On your app targets it makes a ton of sense to run on the Major Actor by default. It lets you write easier code, and to introduce concurrency solely whenever you want it. You’ll be able to nonetheless mark objects as nonisolated whenever you discover that they must be used from a number of actors with out awaiting every interplay with these objects (fashions are a superb instance of objects that you’re going to most likely mark nonisolated). You should use @concurrent to make sure sure async capabilities do not run on the Major Actor, and you should use nonisolated on capabilities that ought to inherit the caller’s actor. Discovering the proper key phrase can typically be a little bit of a trial and error however I usually use both @concurrent or nothing (@MainActor by default). Needing nonisolated is extra uncommon in my expertise.

On your SPM Packages the choice is much less apparent. In case you have a Networking package deal, you most likely don’t desire it to make use of the primary actor by default. As a substitute, you may wish to make every part within the Package deal Sendable for instance. Or possibly you wish to design your Networking object as an actor. Its’ solely as much as you.

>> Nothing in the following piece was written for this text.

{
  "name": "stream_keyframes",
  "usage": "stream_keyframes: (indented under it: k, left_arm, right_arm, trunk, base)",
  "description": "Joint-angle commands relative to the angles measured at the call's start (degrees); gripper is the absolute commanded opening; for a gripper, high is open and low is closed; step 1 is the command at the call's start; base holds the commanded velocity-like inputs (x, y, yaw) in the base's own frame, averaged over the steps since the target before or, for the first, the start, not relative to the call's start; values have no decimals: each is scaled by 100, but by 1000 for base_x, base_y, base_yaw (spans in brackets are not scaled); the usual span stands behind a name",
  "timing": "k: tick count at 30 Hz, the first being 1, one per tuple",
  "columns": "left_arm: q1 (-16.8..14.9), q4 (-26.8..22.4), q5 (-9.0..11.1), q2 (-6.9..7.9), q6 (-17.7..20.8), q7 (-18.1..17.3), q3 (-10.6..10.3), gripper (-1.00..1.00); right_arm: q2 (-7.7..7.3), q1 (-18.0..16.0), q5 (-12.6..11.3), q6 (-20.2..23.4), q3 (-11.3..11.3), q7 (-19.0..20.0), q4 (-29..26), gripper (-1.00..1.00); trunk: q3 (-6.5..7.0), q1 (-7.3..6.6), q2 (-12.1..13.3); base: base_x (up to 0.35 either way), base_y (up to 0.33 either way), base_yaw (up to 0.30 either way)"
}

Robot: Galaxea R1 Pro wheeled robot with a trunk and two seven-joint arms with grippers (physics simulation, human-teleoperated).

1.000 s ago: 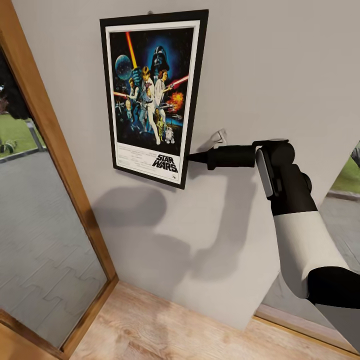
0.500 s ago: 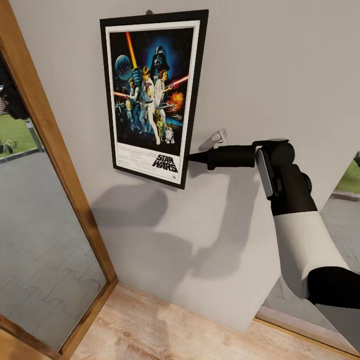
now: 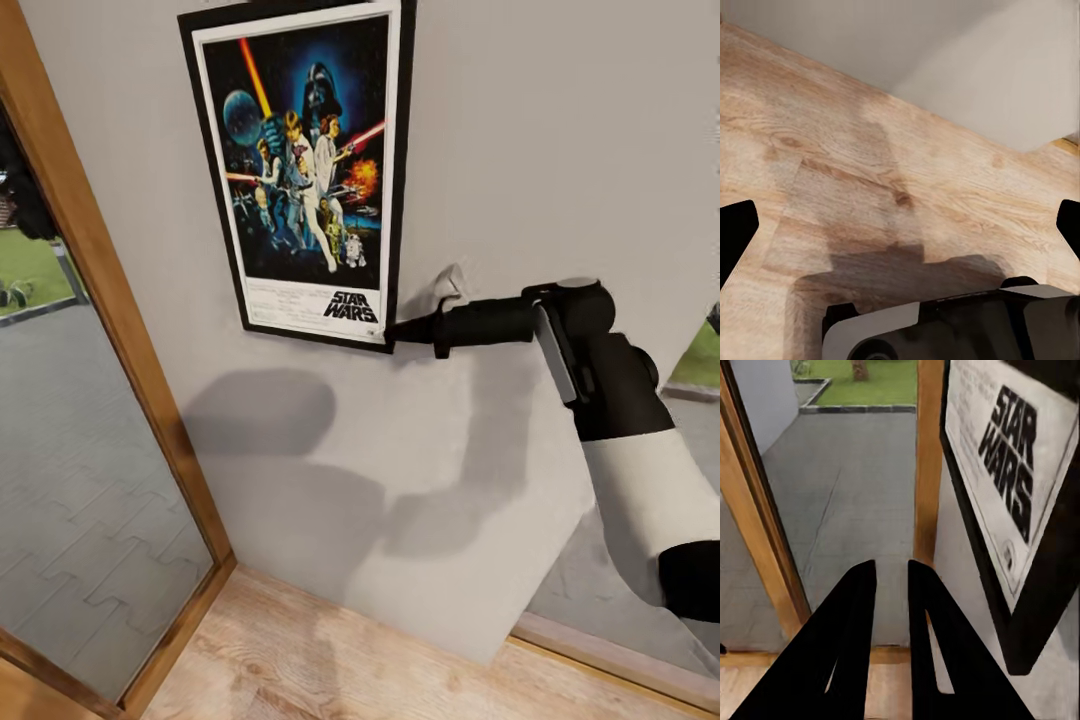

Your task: Pick up the poster from the kitchen countertop and hang it on one of the wall nails in the kitchen.

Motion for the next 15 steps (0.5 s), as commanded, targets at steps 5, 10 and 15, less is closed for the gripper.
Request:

If you happen to’re constructing UI Packages, you most likely do wish to isolate these to the Major Actor by default since just about every part that you simply do in a UI Package deal must be used from the Major Actor anyway.

The reply is not a easy “sure, it is best to”, however I do suppose that whenever you’re doubtful isolating to the Major Actor is an efficient default selection. While you discover that a few of your code must run on a background thread you should use @concurrent.

Observe makes excellent, and I hope that by understanding the “Major Actor by default” rationale you may make an informed determination on whether or not you want the flag for a selected app or Package deal.